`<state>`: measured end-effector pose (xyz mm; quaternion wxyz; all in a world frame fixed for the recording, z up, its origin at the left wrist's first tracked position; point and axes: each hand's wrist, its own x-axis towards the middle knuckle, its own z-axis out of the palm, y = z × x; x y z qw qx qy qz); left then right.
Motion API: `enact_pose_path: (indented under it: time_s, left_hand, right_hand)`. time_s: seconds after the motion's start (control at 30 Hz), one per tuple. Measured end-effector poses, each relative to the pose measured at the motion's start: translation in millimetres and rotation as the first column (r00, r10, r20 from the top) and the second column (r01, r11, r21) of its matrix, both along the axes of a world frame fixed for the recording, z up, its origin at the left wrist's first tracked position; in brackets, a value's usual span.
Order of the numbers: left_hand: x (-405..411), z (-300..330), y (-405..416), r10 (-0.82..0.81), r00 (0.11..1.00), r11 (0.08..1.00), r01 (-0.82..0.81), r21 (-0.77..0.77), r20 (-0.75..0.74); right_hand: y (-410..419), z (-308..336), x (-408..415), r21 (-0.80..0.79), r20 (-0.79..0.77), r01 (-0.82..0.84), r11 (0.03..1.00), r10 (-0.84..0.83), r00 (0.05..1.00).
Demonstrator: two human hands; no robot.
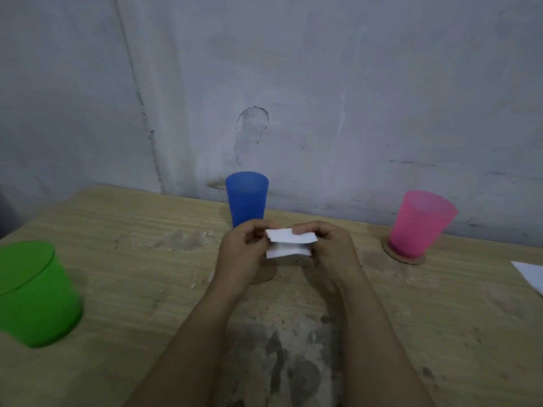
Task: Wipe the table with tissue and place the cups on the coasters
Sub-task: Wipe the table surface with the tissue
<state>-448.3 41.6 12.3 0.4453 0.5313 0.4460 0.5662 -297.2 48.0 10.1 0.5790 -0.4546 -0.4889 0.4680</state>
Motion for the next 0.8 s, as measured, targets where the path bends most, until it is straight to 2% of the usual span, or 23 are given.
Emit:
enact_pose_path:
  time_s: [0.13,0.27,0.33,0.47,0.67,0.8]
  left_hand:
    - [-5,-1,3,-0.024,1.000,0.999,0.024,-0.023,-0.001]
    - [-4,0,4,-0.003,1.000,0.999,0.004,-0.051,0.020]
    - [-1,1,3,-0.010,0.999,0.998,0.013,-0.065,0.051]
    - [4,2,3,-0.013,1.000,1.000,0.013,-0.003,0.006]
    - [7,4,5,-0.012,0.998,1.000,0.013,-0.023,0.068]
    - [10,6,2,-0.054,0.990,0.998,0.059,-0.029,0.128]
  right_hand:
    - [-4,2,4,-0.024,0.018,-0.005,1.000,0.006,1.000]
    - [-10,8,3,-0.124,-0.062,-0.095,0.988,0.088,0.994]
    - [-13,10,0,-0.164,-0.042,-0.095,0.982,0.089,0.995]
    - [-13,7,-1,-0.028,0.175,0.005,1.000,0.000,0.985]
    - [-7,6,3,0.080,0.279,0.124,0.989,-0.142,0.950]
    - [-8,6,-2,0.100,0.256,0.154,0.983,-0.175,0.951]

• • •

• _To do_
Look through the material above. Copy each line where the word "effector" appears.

• _Task output_
`<state>`: measured end-effector pose (xyz mm; quaternion wxyz; all in a world frame fixed for the recording, z up, its origin at the left wrist's first tracked position; point and axes: each hand's wrist, its own x-axis towards the middle knuckle, its own z-axis out of the palm, y = z × x; x y z qw qx qy qz); left then right.
Motion API: `enact_pose_path: (indented under it: time_s, left_hand, right_hand)`. time_s: seconds after the motion's start (control at 30 Hz), one per tuple. Measured end-effector poses, each relative to the pose measured at the motion's start: translation in millimetres and rotation as the first column (r00, r10, r20 from the top) and the second column (r01, r11, r21) of its matrix, both along the axes of a world frame fixed for the recording, z up, its origin at the left wrist's first tracked position; in brackets, a value's usual span.

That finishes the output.